Collected material section start
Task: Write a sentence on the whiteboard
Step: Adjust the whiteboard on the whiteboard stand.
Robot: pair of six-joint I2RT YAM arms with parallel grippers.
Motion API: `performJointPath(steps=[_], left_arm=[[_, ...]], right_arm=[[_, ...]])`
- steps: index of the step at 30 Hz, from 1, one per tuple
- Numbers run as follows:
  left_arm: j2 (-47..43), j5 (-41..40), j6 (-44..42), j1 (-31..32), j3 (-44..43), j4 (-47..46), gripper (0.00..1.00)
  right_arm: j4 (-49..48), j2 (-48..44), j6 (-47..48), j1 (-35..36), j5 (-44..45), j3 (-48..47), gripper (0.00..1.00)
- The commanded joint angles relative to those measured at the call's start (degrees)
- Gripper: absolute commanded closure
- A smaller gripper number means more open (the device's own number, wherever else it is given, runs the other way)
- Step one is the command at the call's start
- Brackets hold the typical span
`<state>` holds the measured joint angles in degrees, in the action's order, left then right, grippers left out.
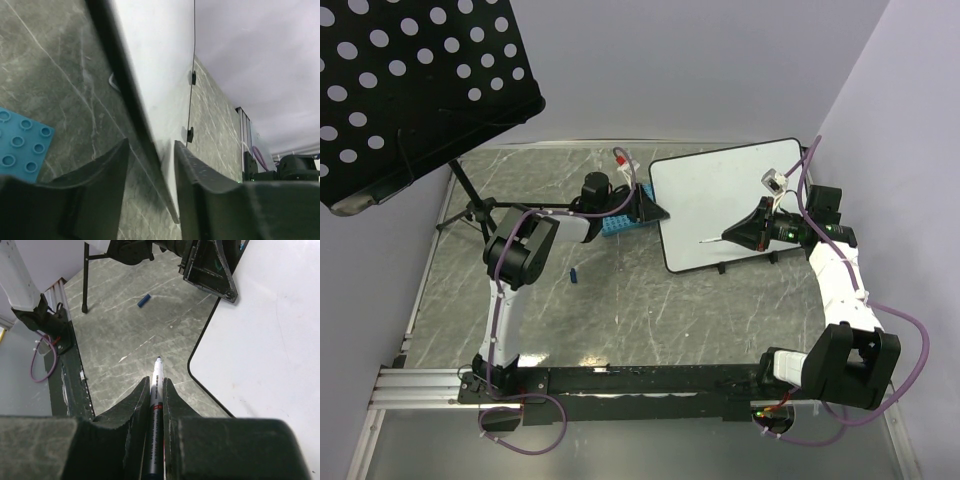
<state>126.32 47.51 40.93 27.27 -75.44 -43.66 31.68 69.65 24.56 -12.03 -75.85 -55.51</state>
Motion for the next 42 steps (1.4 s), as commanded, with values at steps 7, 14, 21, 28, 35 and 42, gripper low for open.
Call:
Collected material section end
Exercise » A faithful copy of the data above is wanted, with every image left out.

Output below »
Task: Write a sentence on the whiteboard
Step: Adjust the whiteboard on the whiteboard stand.
Robot: pair of six-joint I2RT YAM arms with parallel grippers.
Motion API: `performJointPath(steps=[_], left_arm=[[_, ...]], right_arm=[[_, ...]])`
- steps: index of the step at 30 Hz, from 1, one per tuple
- Numbers run as follows:
  left_arm: j2 (-47..43), j5 (-41..40), j6 (-44..42), j1 (-31..32), j3 (-44..43), j4 (-47..46), gripper (0.00..1.00)
  right_arm: j4 (-49..48), j2 (-48..44), j6 (-47..48), j1 (-35..36), j5 (-44..45), j3 (-48..47), gripper (0.00..1.00)
- The commanded joint angles relative to those measured at the call's start (degrees)
- Gripper: absolute commanded closure
- A smaller gripper number means more open (the device's own number, wherever else it is given, runs the other way)
- Step one is the command at the call's start
- Brackets hold the typical span
`<state>` holds the measured joint angles in degrees, in the action's order, left then right, grippers left out.
<state>126.32 47.51 40.93 27.27 -75.44 -43.66 31.68 69.65 24.56 -12.03 -75.85 -55.51</state>
Motion for the next 42 steps (1.4 s), as commanded, with values at steps 7, 14, 21, 28, 35 and 42, gripper low for open.
Call:

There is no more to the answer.